• Task brief
Below are entries. Copy exactly the lines running from the line that holds "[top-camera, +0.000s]" to the line that holds "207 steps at", with both ends included.

::::::

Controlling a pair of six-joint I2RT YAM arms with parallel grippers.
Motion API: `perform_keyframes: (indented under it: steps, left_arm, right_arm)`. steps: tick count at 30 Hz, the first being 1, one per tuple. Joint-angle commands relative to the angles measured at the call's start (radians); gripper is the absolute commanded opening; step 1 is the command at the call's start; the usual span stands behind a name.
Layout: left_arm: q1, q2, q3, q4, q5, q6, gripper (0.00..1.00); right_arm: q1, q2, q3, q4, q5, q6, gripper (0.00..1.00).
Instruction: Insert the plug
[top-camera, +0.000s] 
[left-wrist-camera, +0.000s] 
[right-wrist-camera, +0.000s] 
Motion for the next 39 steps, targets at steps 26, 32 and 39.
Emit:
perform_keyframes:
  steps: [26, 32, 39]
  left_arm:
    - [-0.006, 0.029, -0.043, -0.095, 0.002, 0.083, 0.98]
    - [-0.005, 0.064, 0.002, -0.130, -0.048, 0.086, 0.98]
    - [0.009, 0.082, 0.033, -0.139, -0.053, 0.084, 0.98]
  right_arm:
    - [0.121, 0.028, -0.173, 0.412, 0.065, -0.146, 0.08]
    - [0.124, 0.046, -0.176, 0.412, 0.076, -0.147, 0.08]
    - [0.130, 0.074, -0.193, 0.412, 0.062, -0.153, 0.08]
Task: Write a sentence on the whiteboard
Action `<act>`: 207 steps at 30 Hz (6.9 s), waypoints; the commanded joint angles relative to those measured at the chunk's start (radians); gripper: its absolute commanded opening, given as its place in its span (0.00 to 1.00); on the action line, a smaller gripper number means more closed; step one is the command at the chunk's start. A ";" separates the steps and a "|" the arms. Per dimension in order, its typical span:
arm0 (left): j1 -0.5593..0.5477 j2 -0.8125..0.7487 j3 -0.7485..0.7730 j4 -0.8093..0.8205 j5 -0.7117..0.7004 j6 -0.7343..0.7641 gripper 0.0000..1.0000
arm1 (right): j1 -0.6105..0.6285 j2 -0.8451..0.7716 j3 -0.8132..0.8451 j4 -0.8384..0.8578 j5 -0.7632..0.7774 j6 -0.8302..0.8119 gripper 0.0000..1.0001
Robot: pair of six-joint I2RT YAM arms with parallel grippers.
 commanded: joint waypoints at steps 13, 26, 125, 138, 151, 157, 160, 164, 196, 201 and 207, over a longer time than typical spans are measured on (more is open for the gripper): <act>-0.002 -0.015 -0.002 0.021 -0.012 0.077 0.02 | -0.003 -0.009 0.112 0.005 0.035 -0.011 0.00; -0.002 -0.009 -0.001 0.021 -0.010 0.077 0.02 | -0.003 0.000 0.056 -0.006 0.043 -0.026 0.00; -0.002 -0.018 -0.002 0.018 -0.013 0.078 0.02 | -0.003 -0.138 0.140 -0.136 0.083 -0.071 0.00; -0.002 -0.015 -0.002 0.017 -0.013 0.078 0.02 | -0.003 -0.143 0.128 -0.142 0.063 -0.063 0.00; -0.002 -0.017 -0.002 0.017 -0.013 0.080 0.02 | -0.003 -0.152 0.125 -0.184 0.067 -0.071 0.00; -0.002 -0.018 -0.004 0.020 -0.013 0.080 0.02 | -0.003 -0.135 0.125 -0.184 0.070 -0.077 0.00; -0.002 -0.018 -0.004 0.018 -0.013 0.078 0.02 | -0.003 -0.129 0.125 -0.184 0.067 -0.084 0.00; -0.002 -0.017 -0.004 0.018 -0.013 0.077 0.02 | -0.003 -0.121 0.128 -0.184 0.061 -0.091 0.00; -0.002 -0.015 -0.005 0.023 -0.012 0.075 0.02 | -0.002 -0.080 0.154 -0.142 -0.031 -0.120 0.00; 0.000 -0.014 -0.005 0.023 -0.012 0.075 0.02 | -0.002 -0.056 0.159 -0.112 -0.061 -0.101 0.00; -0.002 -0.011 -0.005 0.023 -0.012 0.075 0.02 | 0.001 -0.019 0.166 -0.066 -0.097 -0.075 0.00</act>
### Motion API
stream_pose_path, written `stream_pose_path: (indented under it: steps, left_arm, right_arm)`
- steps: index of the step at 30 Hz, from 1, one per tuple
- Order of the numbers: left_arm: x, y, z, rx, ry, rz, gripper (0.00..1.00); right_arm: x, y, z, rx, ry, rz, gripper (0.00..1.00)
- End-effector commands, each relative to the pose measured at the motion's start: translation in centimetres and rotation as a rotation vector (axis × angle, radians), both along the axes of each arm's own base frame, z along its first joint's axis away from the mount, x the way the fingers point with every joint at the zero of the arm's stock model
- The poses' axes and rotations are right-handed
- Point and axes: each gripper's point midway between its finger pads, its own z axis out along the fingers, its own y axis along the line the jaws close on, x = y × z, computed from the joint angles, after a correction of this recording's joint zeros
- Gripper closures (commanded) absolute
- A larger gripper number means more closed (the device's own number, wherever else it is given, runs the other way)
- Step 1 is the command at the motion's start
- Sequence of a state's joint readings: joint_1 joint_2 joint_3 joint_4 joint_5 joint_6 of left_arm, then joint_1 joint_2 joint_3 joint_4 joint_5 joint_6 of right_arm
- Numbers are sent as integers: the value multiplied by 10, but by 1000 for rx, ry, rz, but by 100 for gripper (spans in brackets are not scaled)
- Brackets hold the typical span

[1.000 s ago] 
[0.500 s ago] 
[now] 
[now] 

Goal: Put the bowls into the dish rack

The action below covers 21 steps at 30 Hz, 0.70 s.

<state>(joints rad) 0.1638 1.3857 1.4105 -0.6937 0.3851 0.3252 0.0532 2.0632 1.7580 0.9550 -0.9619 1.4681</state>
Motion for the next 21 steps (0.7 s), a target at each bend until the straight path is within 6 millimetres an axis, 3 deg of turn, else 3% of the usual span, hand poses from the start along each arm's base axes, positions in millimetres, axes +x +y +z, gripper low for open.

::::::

• Response to this exercise
[top-camera, +0.000s] 
[left-wrist-camera, +0.000s] 
[right-wrist-camera, +0.000s] 
Motion for the next 39 steps, targets at steps 26, 32 and 39.
Emit:
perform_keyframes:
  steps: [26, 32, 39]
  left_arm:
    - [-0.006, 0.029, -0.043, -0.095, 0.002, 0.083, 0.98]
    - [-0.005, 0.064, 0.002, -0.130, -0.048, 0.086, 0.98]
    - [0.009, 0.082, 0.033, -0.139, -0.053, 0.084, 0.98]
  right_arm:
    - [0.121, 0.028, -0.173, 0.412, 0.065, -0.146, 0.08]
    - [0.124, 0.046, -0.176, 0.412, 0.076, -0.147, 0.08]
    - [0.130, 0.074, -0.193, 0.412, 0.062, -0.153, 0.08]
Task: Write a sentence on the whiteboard
Action `<act>`: 207 steps at 30 Hz (6.9 s), waypoints; the commanded joint angles relative to those measured at the chunk's start (radians); gripper: its absolute commanded opening, given as its place in its span (0.00 to 1.00); on the action line, a smaller gripper number means more closed; step one is the command at the chunk's start. A ";" separates the steps and a "|" the arms. Per dimension in order, its typical span:

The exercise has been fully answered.